April 08, 2020
BANGOR DAILY NEWS (BANGOR, MAINE

Organ donation field leveled > New England policy seen as fairer way to distribute kidneys

PROVIDENCE, R.I. — New Englanders in need of kidney transplants are able to get them locally under a new system in which recipients get first dibs on organs donated at their nearest transplant hospital.

Previously, hospitals had given priority to patients who had been waiting the longest. Under that system, kidneys donated by the family of a deceased loved one in Rhode Island or New Hampshire often were sped to a patient in Boston.

Under the new kidney-sharing policy, the donor kidney is likely to stay at the hospital where it is donated, and all the patients in that hospital are given first consideration.

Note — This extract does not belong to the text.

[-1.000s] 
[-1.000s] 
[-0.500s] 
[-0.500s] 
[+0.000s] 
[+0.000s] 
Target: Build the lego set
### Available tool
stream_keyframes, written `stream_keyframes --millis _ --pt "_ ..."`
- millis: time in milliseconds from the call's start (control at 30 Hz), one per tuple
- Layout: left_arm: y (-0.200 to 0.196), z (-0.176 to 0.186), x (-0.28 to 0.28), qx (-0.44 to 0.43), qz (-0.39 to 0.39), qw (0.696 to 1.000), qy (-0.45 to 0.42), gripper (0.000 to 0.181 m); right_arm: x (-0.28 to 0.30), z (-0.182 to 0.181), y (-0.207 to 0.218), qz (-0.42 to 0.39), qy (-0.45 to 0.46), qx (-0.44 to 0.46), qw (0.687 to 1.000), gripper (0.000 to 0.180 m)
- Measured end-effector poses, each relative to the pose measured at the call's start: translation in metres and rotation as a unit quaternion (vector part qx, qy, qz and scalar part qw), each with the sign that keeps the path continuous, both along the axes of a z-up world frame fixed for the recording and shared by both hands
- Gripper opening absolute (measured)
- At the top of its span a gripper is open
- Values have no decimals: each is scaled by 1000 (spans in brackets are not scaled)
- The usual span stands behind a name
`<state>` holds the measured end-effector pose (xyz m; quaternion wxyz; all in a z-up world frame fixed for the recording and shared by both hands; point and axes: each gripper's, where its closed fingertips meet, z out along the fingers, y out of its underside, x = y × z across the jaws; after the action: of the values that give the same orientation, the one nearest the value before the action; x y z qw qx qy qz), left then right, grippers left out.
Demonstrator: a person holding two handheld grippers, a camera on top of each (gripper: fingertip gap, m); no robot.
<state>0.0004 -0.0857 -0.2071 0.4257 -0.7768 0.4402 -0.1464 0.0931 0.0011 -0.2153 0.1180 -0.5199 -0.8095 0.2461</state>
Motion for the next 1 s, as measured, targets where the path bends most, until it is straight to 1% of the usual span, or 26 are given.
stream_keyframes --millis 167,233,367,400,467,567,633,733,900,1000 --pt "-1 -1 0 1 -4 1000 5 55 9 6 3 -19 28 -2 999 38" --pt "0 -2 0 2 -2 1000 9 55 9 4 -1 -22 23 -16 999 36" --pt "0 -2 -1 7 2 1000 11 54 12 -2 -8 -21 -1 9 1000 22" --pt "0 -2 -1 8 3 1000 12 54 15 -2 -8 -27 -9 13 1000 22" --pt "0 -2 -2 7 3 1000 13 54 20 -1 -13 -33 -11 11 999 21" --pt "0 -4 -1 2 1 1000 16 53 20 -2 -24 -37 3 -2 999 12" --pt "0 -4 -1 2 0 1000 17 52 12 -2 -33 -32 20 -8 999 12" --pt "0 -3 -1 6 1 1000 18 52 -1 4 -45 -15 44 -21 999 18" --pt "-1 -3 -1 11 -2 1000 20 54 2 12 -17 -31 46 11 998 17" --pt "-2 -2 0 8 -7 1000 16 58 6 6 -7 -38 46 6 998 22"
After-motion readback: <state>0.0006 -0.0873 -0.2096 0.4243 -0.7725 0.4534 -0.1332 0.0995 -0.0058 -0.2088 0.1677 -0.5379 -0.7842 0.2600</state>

The system is the first of its kind in the country and is expected to be a model for other regions in the national network of organ donation, said Dr. Richard Rohrer, New England representative for the United Network for Organ Sharing, which oversees all transplants in the country.

The old system meant that younger transplant programs in Portland, Maine, and in Worcester and Springfield, Mass., weren’t getting many kidneys.

“People in smaller states were sending all the kidneys to Boston. In a sense they weren’t getting their fair share,” said Dr. Paul Morrissey, a transplant surgeon at Rhode Island Hospital, which began a transplant program in March.

“The waiting time for patients in Maine and the number of patients were growing, and that was a major concern of ours,” said Dr. Jonathan Himmelfarb, a kidney specialist at Maine Medical Center in Portland, which also does transplants.

The new system is expected to spread out a limited supply of kidneys, with about 350 kidneys donated each year and parceled out to 2,000 adults and children in New England.

Patients wait an average of three years for a kidney in New England.

Himmelfarb was one of many who helped to work out a system that assigns points to patients on New England’s waiting list each time a kidney becomes available. The new point system gives a patient’s location a higher value — up to 10 points — than waiting time — which is given up to 8 points.

The decision to change the system was made by transplant representatives in the New England Organ Bank, based in Boston, and the Northeast Organ Procurement Organization in Hartford, Conn., both of which make up Region I in the UNOS, the nonprofit group created by Congress to oversee transplants.

The new system began adding points for a patient’s location in September 1996, and when it failed to show the desired results, transplant directors revised it in December.

Not all agreed. Some transplant program directors believe kidneys should go to those who are waiting the longest, Rohrer said.

“In the end our region held a vote. It was 14 in favor to 2 opposed to 2 abstentions.”

Now, the system may make it more difficult to get a kidney in Boston, said Rohrer, transplant chief at New England Medical Center in Boston.

But he said transplant officials in Boston saw the fairness of the new system.

“Happily, some people can see you need a system that works for everybody. If you voted the fine points of just what’s best for you, you don’t get anywhere in society.”

By keeping transplants local, representatives hope the new system will lead to more donations, Rohrer said. The belief is that more people will donate if they hear more about transplants.

“When you open up a transplant program, consciousness about transplantation gets raised among hospital staff and people at large. People develop an understanding that transplants work. In a way, that doesn’t happen if it’s a distant phenomenon,” Rohrer said.

Doctors say it’s too soon to tell whether the new system will work, but in a small state like Rhode Island, a transplant surgeon was surprised to see the number of kidneys available.

“We were hoping to do 12 to 20 in our first year. We’ve done 35 so far,” Morrissey said.